Village in Lorestan province, Iran

Kargaz (کرگز) is a village in Kashkan-e Shomali Rural District (Note: Formerly Kashkan Rural District) of Shahivand District in Chegeni County, (Note: Formerly Dowreh County) Lorestan province, Iran.

==Demographics==
===Population===
At the time of the 2006 National Census, the village's population was 171 in 39 households, when it was in Kashkan Rural District (Note: Renamed Kashkan-e Shomali Rural District) of the former Dowreh-ye Chegeni District in Khorramabad County.

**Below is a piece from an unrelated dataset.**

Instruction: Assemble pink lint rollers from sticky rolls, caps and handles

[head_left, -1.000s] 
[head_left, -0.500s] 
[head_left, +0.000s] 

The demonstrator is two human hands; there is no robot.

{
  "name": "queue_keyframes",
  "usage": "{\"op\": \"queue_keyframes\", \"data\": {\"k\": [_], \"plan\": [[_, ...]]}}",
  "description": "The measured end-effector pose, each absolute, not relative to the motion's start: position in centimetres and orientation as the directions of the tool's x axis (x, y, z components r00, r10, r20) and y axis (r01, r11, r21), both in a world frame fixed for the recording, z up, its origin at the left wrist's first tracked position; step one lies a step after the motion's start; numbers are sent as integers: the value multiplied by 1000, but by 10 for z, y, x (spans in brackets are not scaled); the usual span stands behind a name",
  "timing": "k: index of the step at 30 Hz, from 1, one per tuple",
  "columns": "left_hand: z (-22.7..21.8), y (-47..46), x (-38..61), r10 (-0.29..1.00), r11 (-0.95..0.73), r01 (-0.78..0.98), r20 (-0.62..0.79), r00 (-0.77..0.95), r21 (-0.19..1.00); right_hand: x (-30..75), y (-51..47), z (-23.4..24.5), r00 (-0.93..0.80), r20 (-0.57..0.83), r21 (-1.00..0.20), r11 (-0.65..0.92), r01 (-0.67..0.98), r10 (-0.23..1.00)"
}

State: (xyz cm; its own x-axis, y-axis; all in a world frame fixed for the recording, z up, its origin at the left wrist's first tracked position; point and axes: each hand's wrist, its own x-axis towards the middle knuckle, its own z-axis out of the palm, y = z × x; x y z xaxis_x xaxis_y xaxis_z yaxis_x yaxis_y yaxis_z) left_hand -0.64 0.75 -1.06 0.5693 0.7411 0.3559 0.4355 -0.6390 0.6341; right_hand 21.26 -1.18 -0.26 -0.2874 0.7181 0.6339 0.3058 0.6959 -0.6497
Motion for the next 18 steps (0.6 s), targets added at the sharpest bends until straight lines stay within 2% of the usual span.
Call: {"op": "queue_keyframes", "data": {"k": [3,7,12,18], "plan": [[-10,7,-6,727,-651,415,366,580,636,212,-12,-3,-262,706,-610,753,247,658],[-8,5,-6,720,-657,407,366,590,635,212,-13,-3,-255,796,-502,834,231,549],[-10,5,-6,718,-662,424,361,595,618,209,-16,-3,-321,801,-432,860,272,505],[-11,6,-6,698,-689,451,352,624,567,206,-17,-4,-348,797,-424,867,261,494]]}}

The following census in 2011 counted 143 people in 37 households, by which time the district had been separated from the county in the establishment of Dowreh County. (Note: Renamed Chegeni County) The rural district was transferred to the new Shahivand District and renamed Kashkan-e Shomali Rural District. The 2016 census measured the population of the village as 122 people in 34 households.